The Fable angle is access, not just benchmarks. daniel_mac8's timing post argues Anthropic could respond by extending Fable subscription access, and omarsar0's UX post says GPT-5.6's opening depends partly on guardrails and user experience.
A few rumor artifacts added heat without adding much detail. zeeg's link-only post is one of those, useful mostly as a marker of how fast the leak cycle moved.
Safety stack
The quietest part of the rollout is the safety machinery.

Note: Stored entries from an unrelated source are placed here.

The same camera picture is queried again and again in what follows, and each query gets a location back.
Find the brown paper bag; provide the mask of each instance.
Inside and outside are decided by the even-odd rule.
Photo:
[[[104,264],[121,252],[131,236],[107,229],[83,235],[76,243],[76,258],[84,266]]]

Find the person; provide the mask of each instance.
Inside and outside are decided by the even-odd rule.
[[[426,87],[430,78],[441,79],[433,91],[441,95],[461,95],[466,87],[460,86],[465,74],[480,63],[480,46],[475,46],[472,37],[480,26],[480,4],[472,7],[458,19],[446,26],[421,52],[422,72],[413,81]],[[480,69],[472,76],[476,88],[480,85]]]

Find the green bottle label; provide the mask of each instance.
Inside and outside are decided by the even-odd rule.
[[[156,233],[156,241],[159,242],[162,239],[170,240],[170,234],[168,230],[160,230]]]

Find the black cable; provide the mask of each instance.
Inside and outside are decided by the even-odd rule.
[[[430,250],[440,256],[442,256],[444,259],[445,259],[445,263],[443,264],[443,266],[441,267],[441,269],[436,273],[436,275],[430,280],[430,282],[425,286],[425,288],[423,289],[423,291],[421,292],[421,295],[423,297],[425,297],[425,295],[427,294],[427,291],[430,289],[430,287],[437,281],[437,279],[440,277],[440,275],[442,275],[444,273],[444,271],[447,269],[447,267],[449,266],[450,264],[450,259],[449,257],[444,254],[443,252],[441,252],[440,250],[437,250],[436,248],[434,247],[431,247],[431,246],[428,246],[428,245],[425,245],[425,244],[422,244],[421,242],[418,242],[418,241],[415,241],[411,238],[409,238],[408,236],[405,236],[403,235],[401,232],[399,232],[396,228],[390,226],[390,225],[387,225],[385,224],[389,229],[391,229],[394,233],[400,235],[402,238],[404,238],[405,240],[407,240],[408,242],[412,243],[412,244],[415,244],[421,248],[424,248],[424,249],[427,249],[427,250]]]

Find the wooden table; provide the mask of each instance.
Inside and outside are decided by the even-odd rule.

The GPT-5.6 system card says OpenAI treats Sol, Terra, and Luna as High capability in both Cybersecurity and Biological and Chemical risk, while none reaches the High threshold for AI Self-Improvement.
OpenAI lists the preview safeguards as a stack:
- Model-level refusal training for prohibited cyber assistance.
- Real-time cyber and biology misuse classifiers during generation.
- Larger-model review when a higher-risk output is flagged.
- Account-level review across conversations and risk signals.
- Differentiated access for sensitive capabilities.
- Continuous red-teaming during deployment.
The compute number is the tell. OpenAI says it spent more than 700,000 A100-equivalent GPU hours on automated red-teaming for universal jailbreaks, plus external human red-teaming that continues during the preview period.